◆ **Exercise directions**
In the listing below, every line with the word "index" needs to be copied.

+--

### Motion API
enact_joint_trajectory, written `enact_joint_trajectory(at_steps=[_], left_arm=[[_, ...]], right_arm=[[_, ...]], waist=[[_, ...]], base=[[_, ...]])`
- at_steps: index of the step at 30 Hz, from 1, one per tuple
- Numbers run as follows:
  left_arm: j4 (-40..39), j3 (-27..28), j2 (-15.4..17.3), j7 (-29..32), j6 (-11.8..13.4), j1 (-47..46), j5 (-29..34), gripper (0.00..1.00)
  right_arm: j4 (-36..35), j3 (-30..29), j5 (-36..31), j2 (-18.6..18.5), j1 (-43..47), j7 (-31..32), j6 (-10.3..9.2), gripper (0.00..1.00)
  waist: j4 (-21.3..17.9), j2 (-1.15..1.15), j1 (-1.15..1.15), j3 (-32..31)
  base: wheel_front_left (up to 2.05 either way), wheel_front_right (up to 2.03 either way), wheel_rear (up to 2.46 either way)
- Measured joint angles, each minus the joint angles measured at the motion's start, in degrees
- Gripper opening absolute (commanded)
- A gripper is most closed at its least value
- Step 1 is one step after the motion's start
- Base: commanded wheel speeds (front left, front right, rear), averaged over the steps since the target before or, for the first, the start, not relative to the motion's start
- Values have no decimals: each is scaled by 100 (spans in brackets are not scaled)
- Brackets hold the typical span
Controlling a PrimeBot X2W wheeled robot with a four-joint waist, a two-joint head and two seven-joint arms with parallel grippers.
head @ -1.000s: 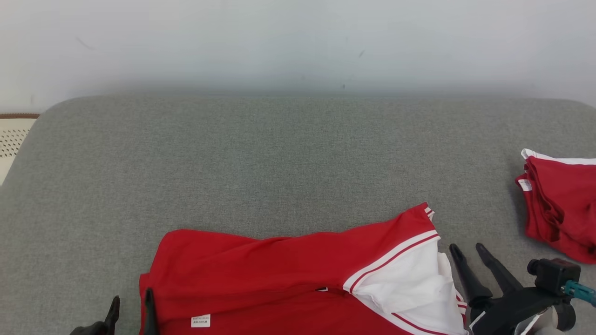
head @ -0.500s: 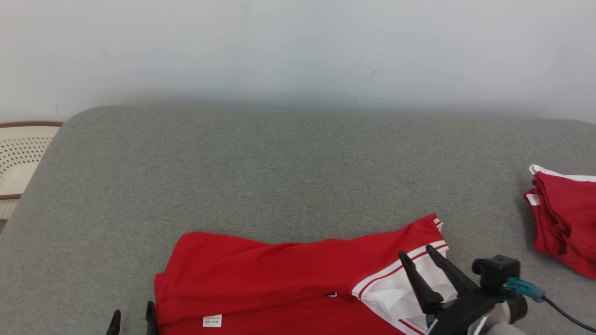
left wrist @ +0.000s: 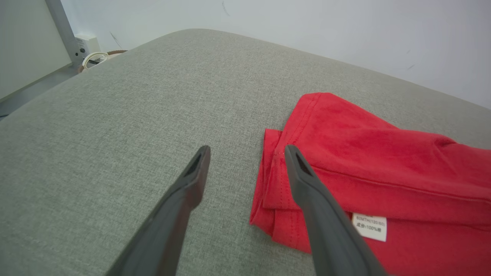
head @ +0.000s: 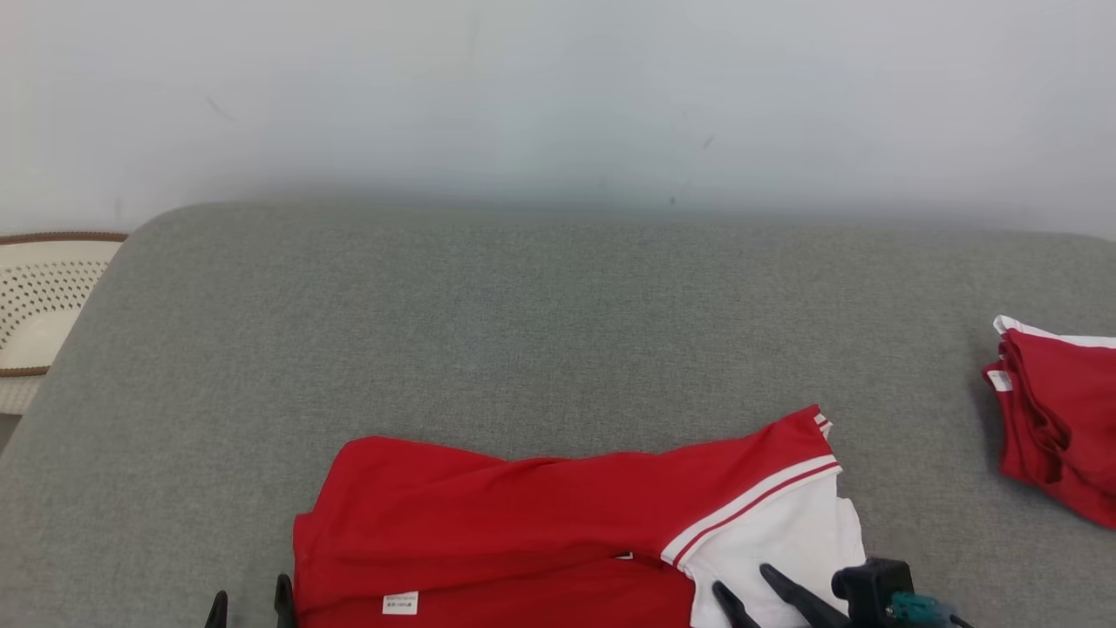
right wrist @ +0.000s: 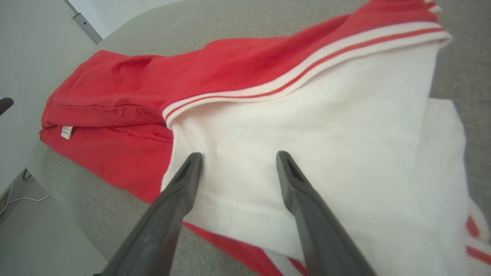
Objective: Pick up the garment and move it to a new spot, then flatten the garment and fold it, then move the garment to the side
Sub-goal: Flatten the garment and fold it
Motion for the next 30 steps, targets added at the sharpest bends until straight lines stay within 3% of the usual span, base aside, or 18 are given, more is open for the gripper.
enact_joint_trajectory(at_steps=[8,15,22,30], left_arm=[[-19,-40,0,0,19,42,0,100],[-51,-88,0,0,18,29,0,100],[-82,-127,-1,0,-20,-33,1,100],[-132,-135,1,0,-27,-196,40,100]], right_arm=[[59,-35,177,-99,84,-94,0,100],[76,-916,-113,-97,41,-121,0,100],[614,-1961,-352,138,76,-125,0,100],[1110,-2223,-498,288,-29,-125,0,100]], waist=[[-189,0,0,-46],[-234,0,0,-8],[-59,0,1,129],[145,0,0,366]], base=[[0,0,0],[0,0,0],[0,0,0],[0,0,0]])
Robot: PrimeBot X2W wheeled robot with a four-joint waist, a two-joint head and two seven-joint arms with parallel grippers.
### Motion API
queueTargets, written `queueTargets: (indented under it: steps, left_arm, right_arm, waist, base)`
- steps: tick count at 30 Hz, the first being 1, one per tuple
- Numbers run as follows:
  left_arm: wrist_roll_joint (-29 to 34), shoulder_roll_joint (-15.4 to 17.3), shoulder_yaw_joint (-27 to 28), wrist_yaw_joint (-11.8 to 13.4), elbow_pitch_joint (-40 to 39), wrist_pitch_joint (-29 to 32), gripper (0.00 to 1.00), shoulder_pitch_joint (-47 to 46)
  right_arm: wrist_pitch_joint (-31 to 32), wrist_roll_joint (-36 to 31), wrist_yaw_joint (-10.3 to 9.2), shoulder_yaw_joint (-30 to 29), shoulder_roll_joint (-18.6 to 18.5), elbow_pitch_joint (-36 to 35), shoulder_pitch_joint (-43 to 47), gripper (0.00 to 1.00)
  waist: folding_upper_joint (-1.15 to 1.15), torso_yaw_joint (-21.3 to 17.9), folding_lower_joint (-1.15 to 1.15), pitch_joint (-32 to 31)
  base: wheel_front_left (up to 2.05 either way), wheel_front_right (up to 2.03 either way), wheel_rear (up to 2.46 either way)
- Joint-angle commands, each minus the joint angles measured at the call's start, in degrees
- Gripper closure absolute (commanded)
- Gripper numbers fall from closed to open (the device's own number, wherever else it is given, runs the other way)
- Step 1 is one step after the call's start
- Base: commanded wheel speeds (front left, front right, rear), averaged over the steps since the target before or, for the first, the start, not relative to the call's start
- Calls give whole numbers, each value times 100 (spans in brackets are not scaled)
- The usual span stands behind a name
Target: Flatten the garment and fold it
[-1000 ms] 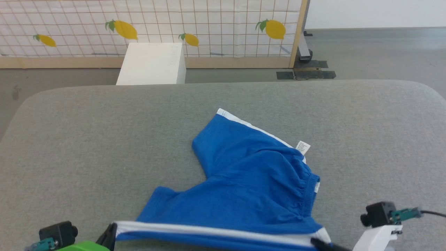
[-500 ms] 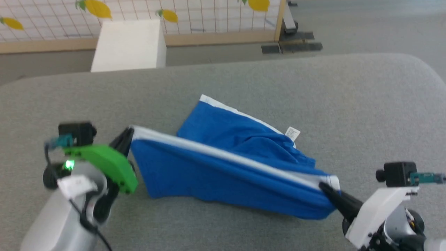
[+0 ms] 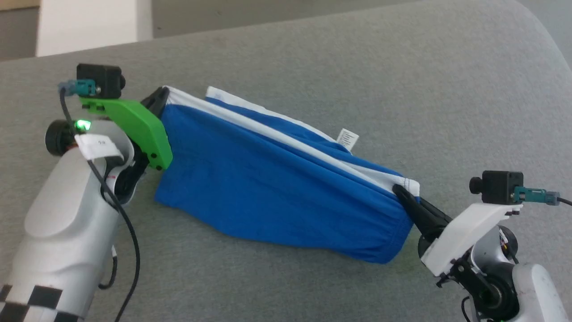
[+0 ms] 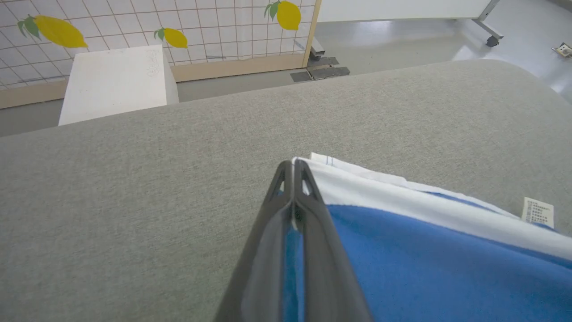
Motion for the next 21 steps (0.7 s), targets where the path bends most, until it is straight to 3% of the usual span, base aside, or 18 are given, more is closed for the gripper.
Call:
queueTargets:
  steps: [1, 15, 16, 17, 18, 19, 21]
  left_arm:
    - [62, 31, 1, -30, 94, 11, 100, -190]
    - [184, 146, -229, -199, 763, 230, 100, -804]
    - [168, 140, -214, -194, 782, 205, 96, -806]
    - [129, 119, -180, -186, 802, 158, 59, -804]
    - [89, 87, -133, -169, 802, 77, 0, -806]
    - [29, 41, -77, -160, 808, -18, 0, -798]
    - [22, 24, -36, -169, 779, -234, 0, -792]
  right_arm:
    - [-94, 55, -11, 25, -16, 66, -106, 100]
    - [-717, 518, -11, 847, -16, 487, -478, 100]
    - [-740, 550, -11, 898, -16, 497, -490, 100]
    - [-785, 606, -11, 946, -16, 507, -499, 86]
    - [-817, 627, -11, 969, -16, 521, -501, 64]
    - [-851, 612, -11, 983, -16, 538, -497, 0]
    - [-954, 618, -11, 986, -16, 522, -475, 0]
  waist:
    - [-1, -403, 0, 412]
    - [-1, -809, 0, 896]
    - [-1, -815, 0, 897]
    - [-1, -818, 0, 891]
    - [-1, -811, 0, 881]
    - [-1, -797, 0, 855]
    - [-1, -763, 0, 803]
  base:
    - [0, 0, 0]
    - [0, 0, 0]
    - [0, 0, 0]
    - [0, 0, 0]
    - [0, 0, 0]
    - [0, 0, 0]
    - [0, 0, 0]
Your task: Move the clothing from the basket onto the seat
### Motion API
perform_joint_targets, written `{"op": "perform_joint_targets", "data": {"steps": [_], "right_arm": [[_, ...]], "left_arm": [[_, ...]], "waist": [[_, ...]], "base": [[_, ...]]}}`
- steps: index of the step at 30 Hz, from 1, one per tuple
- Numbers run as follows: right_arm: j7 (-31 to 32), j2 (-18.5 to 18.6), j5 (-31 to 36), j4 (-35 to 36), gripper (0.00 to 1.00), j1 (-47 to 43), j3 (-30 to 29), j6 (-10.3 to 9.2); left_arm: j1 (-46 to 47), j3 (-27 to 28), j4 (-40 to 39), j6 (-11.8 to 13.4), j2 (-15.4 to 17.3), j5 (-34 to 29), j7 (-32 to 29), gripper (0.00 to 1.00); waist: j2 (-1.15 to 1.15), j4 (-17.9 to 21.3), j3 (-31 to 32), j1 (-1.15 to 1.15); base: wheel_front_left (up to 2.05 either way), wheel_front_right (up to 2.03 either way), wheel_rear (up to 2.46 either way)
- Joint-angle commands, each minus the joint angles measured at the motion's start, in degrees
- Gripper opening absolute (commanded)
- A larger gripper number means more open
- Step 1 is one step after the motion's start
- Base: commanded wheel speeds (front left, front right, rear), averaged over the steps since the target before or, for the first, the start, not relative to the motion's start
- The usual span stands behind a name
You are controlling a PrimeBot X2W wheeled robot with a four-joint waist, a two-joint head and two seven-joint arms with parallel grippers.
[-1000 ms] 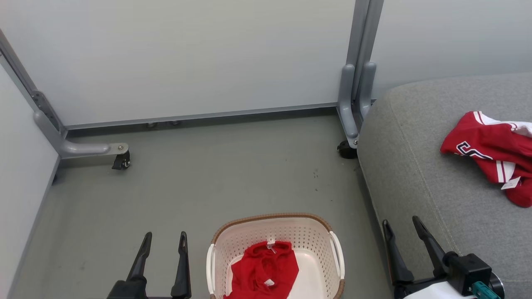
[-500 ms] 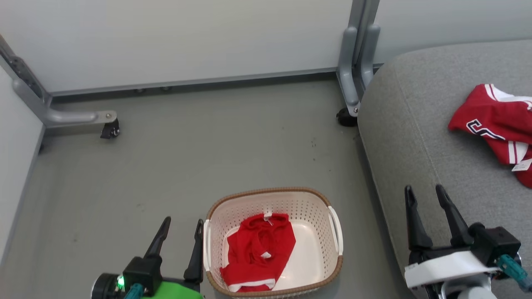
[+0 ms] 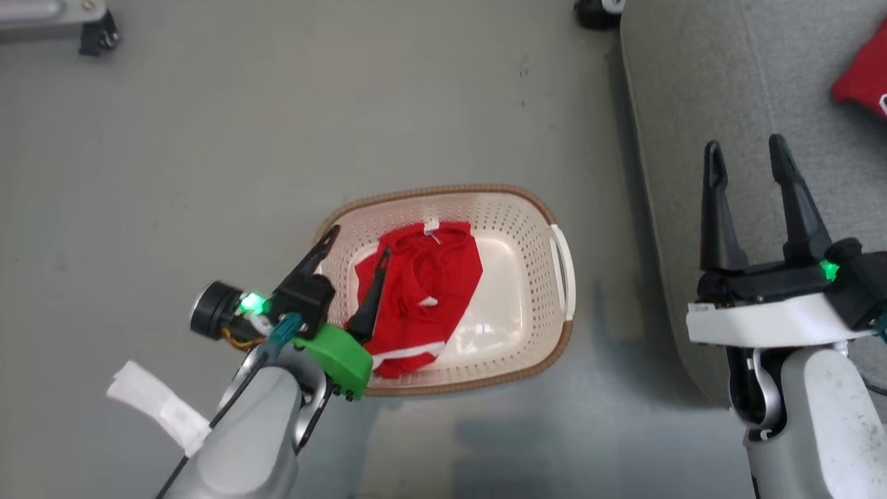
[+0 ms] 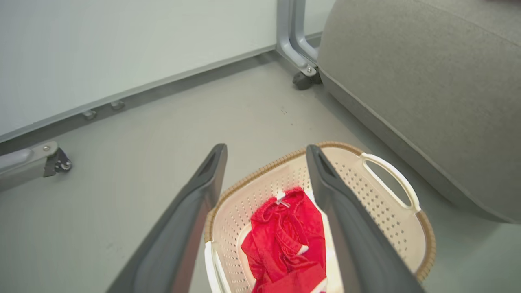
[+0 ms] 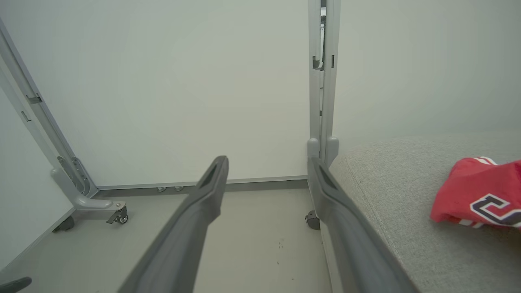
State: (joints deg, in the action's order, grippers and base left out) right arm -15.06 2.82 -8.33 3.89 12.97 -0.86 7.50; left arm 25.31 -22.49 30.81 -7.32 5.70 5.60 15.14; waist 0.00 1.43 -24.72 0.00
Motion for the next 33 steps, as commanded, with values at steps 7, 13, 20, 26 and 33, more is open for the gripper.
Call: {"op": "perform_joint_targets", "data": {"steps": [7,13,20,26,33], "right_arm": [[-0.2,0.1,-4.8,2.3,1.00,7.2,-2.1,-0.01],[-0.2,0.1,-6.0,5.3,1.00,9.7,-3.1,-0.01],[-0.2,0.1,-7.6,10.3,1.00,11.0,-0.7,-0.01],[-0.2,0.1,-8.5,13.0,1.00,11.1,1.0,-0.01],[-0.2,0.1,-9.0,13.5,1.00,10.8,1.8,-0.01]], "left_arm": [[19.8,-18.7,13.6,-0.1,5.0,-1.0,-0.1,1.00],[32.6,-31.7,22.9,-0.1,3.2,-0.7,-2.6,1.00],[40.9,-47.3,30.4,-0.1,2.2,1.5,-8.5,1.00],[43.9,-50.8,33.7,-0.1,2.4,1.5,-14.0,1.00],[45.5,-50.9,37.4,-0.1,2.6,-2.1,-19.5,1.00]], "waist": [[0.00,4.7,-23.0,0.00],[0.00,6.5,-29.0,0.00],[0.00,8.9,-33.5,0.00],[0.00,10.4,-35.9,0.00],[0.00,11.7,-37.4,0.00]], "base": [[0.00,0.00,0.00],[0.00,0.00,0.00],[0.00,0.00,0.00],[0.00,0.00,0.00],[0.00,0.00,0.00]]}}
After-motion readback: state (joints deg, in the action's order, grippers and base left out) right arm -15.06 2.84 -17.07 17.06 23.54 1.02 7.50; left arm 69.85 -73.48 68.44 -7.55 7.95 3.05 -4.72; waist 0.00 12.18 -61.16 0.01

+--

◆ **Final answer**
- at_steps: index of the step at 30 Hz, from 1, one per tuple
- steps: index of the step at 30 Hz, from 1, one per tuple

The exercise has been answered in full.